A two-step method of F-18 FDG dosing during guided PET/CT tumor ablation procedures has been found to improve post-treatment monitoring without compromising on localization and also provides an opportunity to reintervene while patients are still on the table, according to a study published online April 5 in Radiology.

Edmund Ronan Ryan, from the department of radiology and division of interventional radiology at Memorial Sloan-Kettering Cancer Center in New York City, and colleagues performed split-dose F-18 FDG PET/CT guidance and post-procedural treatment assessment for a range of ablation methods. The technique provided better clearance of a relatively lower guidance dose followed by a stronger dose of FDG to pick up any remaining metabolic activity from residual tumors.

“Split-dose FDG PET/CT may be a useful tool to provide both guidance and endpoint evaluation, allowing an op­portunity for repeat intervention if necessary,” wrote Ryan et al.

A group of 23 patients with 29 active tumors underwent minimally invasive percutaneous ablation of their tumors with split-dose F-18 FDG fused PET/CT for localization of tumors and immediate follow-up evaluation of treatment. Most tumors were of the liver, four tumors were of the lung and one each in the thigh and adrenal gland. The majority of tumors, 18 total, were deemed metastatic colorectal adenocarcinoma, and the remaining were of a range of metastatic tumors, with one categorized as primary hepatocellular carcinoma. Typical treatment of choice was radiofrequency ablation for 17 tumors, and other methods included cryoablation for one tumor, irreversible electroporation for five and microwave ablation for the remaining six.

Initial guidance of ablative instruments was carried out using fused PET/CT for 26 lesions and a combination of ultrasound and PET/CT was indicated for three lesions using a technique of repeated breath-hold CT images fused to initial PET data. Split dose F-18 FDG methodology included a localization dose of 4-mCi of FDG followed by a post-procedure dose of 8-mCi for same-site treatment assessment. 

“Contrast material–enhanced CT, US, and MR imaging have all been used to assess and confirm ablation of the tumor and margin. However, while contrast-enhanced imaging tech­niques can depict the morphologic and perfusion changes caused by ablation, these techniques lack the metabolic in­formation provided with PET imaging. FDG PET has been demonstrated to be a useful tool to assess the effective­ness of ablation by detecting the pres­ence of residual or recurrent viable tu­mor tissue at follow-up at various time periods after the ablation, although inflammation can confound evaluation at early time points.”
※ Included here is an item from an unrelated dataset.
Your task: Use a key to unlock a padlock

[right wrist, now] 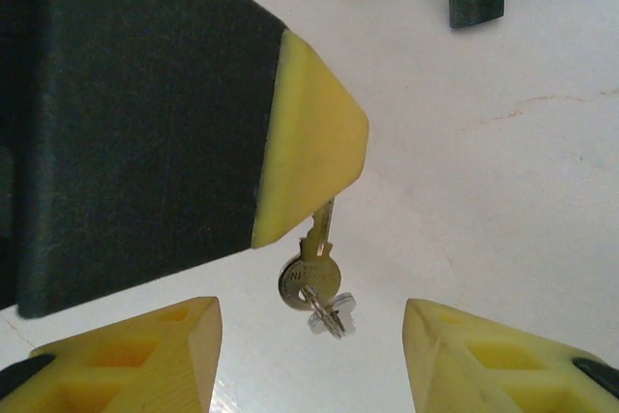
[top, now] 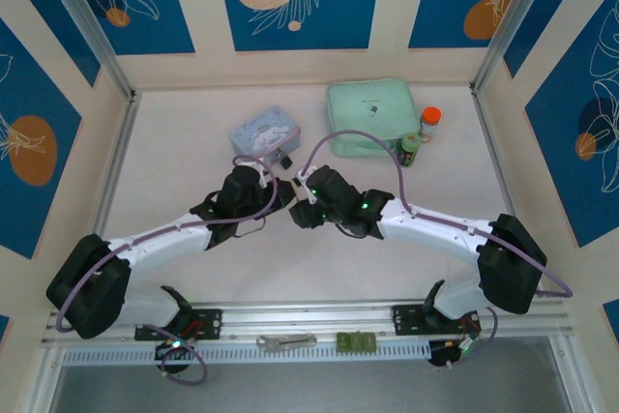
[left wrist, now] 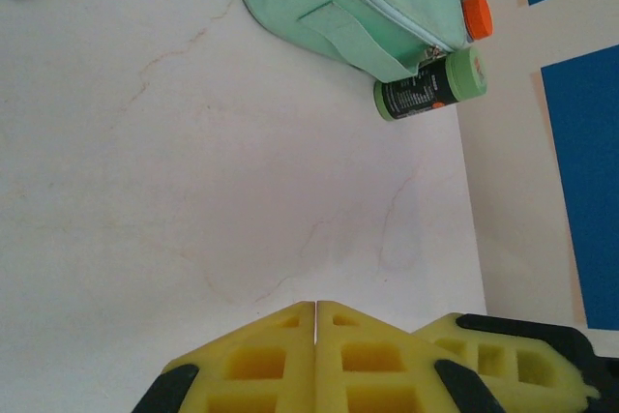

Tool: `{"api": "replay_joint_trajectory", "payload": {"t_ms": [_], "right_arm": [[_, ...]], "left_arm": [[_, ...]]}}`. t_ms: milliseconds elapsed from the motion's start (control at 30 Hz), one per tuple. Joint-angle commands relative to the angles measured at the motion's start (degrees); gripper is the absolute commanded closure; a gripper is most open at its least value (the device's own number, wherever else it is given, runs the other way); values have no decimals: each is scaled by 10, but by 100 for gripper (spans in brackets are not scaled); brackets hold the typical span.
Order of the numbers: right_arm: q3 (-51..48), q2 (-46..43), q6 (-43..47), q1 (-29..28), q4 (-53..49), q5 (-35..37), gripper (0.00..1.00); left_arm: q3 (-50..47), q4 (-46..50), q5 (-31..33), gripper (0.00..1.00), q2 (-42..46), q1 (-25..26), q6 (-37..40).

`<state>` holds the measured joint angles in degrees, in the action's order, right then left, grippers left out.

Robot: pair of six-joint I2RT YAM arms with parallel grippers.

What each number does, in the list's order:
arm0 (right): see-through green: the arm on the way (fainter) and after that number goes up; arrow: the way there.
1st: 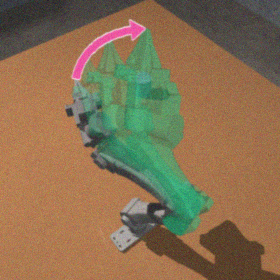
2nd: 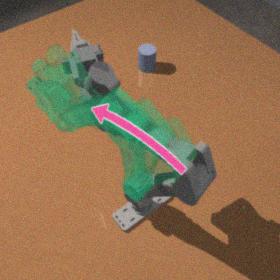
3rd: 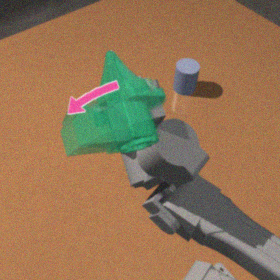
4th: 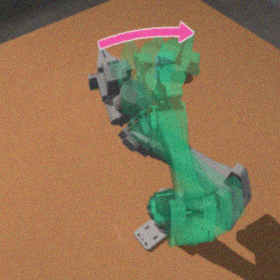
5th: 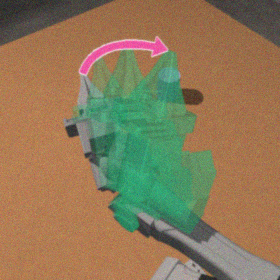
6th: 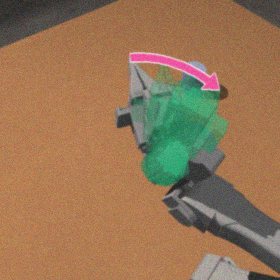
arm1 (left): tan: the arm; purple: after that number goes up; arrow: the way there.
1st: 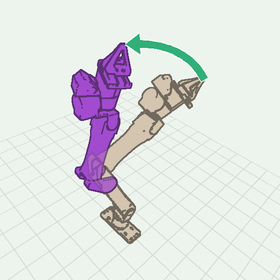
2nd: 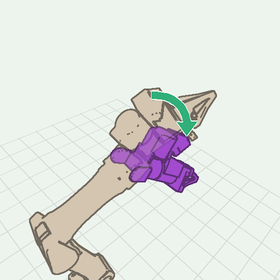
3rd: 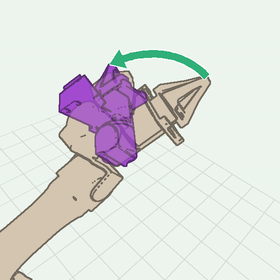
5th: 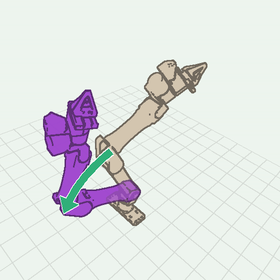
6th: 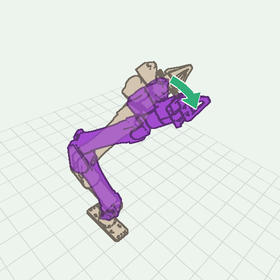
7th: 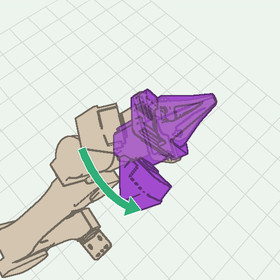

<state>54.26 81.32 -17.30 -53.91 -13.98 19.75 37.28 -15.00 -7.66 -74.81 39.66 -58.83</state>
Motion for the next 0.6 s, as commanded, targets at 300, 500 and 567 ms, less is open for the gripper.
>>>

Immediate follow-up showed one instance of residual FDG activity, which led to immediate biopsy and additional intervention. Additional postprocedure follow-up at a later date showed tumor recurrence in two of the 29 original tumors. This was attributed to proximity to sensitive anatomy.

“One recurrence followed abla­tion of a 4.4-cm lesion close to a ma­jor bile duct that was ablated by using irreversible electroporation to reduce the risk of bile duct injury,” wrote the authors. “The second recurrence followed radiofrequency ab­lation of a caudate lobe lesion adjacent to the main portal vein.”

Median uptake from localization dose to PET scan was 78 minutes and 35 minutes for postprocedure evaluation. Average span of time between injections was 261 minutes. First dose was effectively cleared, leaving about 0.65 mCi remaining at the point of redose. Localization imaging was found to be noisier, but had no adverse effect on localization and researchers estimated a two-thirds reduction in radiation dose for imaging operators.

“All ablations were successfully completed according to the preprocedure plan for each patient,” concluded the authors. “In 28 of 29 lesions, no re­sidual PET activity was identified at the immediate postablation PET acquisi­tion. Contrast-enhanced CT performed at the end of ablation also confirmed technical success.”

Repeat studies will need to be conducted to replicate these findings before guidelines could change to reflect this new dosing protocol.